すべてのディスカッションを終えたタイミングで、率直な感想を担当の鄭氏と木村氏に聞いた。鄭氏は「想像もしていなかった提案もあった。各業界において本気で取り組まれている方ばかりだったので、業界の最先端情報や取り組みを知ることができた」とし、非常にインプットの多い1日だったと振り返る。一方、木村氏は当初、応募企業からは新聞社としての情報発信力に期待されていると思っていたそうだ。しかし話を聞くなかで、「情報発信力だけではなく、地方紙ならではの地元企業との関わりにも期待を寄せられている」ことが分かったという。そこから自社の強みを再認識でき、「向かうべき方向のひとつが見えた気がした」と笑顔を見せた。
「今回は一次産業に絞って募集したが、より広く発展させられそう」との感触も得られたと話す鄭氏。「兵庫県の一次産業を盛り上げるという最終的な目的は変わらないが、そこに至るための手段は一次産業である必要はない」とし、具体的には一次産業と教育を組み合わせた「食育」などに期待を寄せているという。

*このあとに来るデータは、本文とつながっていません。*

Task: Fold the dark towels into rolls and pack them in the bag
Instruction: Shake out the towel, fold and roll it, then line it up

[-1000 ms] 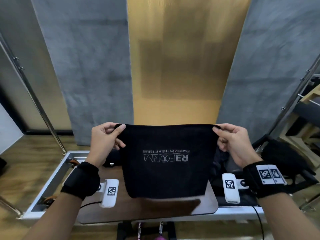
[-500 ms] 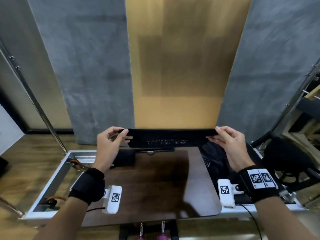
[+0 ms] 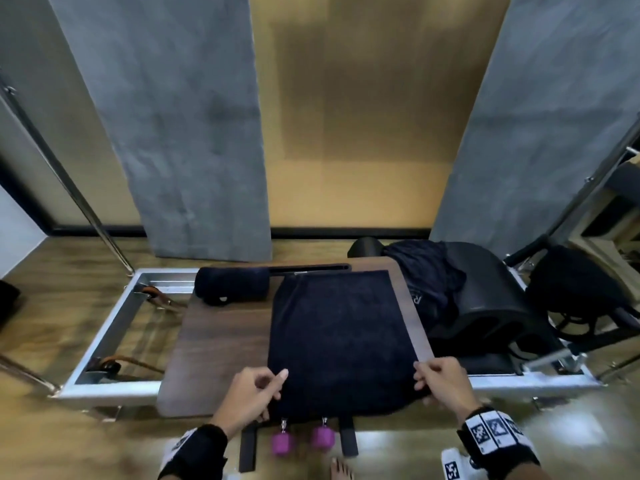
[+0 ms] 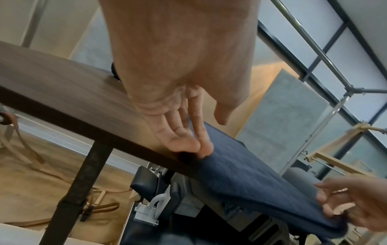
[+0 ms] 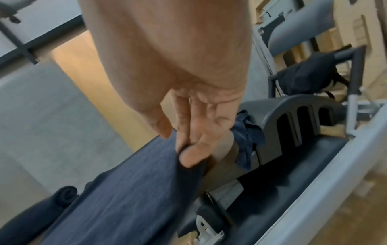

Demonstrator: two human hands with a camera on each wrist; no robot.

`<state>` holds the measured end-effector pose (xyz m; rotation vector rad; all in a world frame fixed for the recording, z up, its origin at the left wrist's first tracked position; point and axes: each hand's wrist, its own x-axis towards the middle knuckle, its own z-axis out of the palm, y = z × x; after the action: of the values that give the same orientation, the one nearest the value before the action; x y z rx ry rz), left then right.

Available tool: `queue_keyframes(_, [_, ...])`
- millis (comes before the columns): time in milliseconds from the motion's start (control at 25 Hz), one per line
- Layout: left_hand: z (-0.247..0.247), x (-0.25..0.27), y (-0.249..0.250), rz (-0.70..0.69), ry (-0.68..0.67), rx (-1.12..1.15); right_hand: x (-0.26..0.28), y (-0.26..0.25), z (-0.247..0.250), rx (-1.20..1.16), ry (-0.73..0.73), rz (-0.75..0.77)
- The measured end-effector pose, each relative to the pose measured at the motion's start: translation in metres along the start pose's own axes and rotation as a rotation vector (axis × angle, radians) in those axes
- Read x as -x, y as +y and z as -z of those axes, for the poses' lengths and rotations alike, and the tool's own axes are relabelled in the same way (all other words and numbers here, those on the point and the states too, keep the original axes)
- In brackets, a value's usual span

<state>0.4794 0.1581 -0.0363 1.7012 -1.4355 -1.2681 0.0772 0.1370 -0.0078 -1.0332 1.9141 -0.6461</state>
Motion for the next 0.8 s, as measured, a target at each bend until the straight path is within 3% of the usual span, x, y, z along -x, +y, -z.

他の神戸市内企業に対する「Flag」のお勧めポイントを尋ねると「全く別の視点から新しいアイデアをもらえるので、自分たちの考え方を見直すきっかけになる。プログラムに参加する目的が分からなくても、何か悩みがあるのであれば、一旦参加してみるといい。必ずプラスになる」と鄭氏は言う。木村氏も「様々な企業の経営者とお話ができ、HPに掲載されている情報よりも濃い情報を提供してもらえる。自社向けのビジネスモデルを提案してもらえたりもする。とても面白いプログラムだと思う」と語った。
取材後記
ホスト企業10社と共創パートナー候補の約60社が一堂に会し、共創に向けた議論が活発に行われた「Matching Day」。インタビューからは実りあるディスカッションが、各所でなされた様子がうかがえた。この後プログラム内では、各ホスト企業と選ばれた共創パートナーがインキュベーションへと進む。来年3月にはデモデイ(成果発表会)も予定されているそうだ。アイデアがカタチとなり、さらに収益を生むビジネスへ。この第一歩から始まる未来に、期待が膨らむ。